**Task to complete:** Among the lines below, copy exactly those from the one with "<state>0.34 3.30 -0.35" through the one with "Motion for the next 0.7", counting both ends.

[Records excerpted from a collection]
***

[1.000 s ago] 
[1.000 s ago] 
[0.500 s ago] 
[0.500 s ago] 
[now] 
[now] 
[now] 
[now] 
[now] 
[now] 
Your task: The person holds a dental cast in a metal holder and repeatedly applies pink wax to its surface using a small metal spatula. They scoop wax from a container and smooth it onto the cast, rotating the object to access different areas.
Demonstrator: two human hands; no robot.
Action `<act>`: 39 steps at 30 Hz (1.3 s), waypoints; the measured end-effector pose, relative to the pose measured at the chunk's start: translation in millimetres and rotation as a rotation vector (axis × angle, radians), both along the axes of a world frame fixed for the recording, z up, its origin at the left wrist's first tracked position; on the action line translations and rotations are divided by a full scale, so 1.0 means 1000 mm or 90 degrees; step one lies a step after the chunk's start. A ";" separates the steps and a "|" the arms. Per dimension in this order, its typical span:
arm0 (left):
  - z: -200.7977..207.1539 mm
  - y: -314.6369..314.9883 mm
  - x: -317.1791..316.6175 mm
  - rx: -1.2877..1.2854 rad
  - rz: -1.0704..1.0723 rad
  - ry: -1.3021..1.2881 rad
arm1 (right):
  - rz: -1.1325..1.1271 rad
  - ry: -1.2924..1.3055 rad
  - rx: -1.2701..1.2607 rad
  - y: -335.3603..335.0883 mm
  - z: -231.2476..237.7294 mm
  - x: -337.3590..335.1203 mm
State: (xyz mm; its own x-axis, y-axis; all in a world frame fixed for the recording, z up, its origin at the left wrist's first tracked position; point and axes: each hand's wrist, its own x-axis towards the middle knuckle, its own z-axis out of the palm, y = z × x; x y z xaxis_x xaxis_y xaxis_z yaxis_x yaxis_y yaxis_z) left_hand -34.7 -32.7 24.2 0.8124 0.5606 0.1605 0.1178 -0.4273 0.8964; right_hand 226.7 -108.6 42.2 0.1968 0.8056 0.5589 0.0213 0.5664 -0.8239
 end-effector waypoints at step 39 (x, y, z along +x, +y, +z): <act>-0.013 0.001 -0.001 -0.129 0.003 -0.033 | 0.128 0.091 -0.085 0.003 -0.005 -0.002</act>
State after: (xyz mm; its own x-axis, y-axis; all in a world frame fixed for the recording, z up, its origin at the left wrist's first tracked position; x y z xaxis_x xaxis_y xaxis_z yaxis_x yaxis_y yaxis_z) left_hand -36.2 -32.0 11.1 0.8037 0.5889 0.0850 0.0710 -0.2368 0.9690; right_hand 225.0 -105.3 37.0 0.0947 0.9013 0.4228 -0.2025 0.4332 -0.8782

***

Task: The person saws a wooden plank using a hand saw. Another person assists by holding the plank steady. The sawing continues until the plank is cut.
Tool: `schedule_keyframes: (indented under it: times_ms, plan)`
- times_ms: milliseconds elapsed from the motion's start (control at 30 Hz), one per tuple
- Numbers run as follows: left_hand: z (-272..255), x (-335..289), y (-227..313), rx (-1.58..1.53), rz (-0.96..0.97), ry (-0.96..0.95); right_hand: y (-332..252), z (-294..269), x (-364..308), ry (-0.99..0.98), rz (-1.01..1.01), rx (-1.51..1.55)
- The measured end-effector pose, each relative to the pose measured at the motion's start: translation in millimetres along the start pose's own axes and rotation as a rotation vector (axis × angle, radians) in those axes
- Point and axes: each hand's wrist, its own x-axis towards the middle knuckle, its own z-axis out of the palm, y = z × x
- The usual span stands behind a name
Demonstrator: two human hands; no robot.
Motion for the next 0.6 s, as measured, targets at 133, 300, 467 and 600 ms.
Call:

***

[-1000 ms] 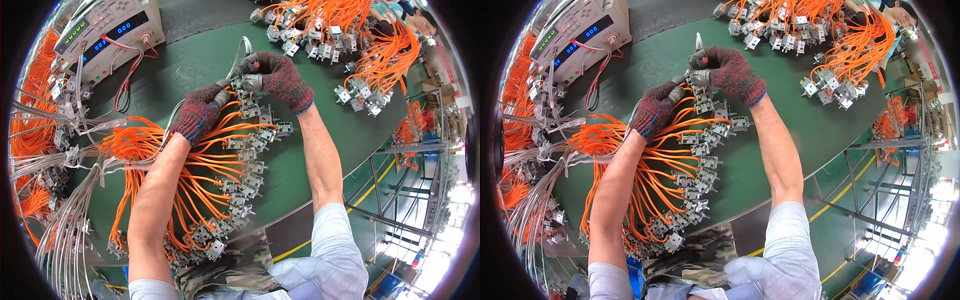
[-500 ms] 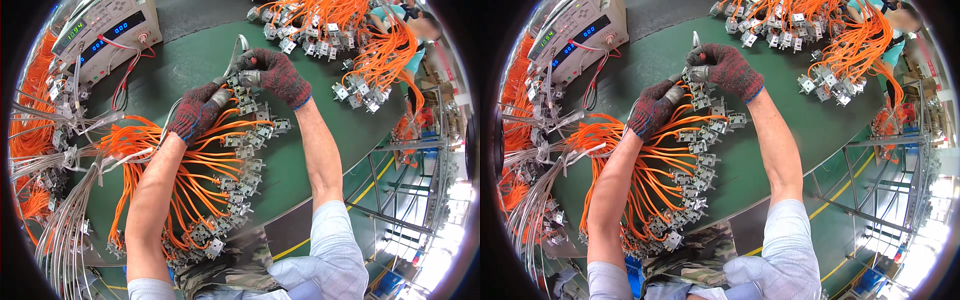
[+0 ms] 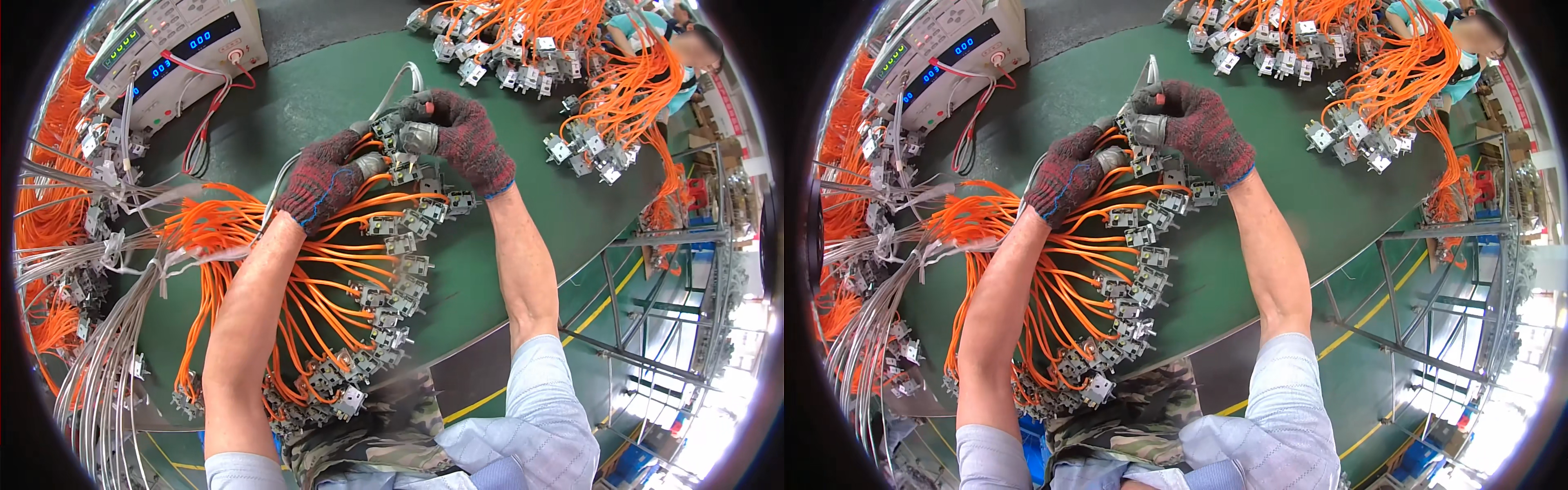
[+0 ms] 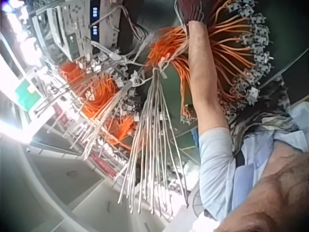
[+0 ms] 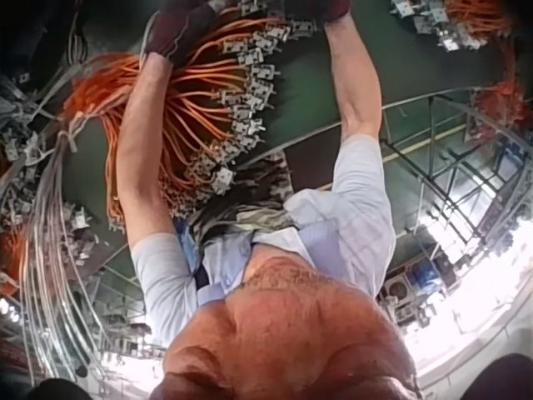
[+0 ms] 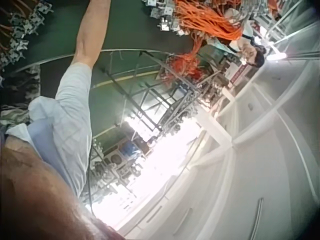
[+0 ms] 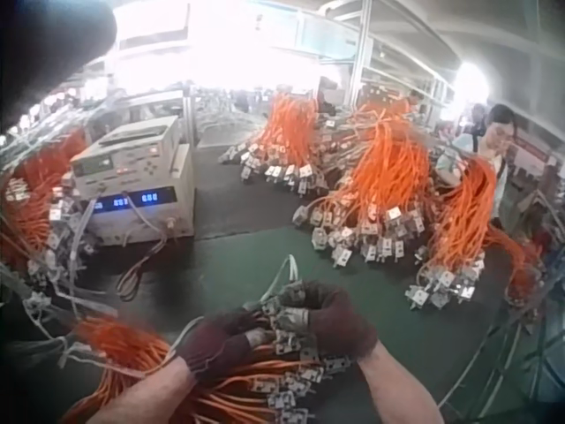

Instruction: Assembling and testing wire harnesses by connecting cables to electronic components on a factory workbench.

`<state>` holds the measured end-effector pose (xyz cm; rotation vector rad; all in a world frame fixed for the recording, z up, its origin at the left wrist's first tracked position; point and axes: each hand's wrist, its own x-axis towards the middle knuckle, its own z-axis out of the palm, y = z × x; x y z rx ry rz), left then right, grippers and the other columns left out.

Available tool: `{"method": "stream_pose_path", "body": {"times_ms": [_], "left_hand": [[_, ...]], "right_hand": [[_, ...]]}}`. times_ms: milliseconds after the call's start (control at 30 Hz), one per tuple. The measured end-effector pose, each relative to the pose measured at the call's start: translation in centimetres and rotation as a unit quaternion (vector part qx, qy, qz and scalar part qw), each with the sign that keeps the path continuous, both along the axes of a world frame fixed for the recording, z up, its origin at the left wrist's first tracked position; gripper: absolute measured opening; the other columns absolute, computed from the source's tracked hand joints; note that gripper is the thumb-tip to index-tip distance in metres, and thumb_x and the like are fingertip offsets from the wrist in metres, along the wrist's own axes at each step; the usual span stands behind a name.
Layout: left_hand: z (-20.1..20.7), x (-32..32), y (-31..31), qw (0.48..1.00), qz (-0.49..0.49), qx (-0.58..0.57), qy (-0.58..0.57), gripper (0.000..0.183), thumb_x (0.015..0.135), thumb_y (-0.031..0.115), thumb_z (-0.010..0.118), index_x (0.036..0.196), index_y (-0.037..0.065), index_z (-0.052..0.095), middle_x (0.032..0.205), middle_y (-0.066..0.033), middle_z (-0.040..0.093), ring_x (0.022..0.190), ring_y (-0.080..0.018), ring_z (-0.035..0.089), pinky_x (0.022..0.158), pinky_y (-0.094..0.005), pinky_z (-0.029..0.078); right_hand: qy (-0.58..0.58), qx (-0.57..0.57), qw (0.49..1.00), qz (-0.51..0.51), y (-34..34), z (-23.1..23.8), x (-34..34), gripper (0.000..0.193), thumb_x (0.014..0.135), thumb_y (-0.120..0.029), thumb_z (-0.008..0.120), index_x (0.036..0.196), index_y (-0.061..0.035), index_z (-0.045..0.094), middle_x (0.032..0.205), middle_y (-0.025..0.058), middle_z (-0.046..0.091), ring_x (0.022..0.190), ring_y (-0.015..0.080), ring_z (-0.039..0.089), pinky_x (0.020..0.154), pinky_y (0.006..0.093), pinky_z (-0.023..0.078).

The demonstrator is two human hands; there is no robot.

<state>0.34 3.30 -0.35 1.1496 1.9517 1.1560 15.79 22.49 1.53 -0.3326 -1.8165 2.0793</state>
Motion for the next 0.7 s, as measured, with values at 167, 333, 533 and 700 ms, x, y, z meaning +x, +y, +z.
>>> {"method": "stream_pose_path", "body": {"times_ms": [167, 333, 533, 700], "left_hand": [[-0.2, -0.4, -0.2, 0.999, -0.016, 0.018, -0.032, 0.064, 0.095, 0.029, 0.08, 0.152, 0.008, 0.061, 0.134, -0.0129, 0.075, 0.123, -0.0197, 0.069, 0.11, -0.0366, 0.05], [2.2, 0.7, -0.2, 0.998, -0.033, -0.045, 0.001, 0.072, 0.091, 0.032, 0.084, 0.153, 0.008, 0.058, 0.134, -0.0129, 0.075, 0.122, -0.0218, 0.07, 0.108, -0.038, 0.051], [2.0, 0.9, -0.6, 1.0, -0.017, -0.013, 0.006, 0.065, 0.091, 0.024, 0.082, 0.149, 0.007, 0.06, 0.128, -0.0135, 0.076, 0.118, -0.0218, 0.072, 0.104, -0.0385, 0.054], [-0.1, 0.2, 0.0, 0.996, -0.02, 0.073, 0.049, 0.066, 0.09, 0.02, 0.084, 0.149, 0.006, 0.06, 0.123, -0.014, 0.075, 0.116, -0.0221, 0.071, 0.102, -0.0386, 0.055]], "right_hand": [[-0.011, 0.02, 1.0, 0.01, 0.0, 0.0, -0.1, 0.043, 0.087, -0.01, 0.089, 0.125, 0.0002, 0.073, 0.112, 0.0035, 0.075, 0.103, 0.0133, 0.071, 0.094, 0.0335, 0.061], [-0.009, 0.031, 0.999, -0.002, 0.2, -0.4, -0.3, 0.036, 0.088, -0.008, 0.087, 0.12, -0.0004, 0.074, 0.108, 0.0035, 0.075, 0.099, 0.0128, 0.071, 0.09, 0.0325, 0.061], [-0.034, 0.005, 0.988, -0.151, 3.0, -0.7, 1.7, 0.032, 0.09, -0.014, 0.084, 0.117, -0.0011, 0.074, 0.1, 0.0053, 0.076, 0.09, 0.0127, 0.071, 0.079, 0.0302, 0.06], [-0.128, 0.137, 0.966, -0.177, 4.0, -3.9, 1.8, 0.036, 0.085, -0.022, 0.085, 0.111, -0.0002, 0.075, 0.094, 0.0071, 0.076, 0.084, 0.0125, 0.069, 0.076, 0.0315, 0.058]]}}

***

**Answer to this exercise:**
<state>0.34 3.30 -0.35 1.1496 1.9517 1.1560 15.79 22.49 1.53 -0.3326 -1.8165 2.0793</state>
Motion for the next 0.7 s, as measured, with values at 167, 333, 533 and 700 ms, x, y, z meaning +x, +y, +z.

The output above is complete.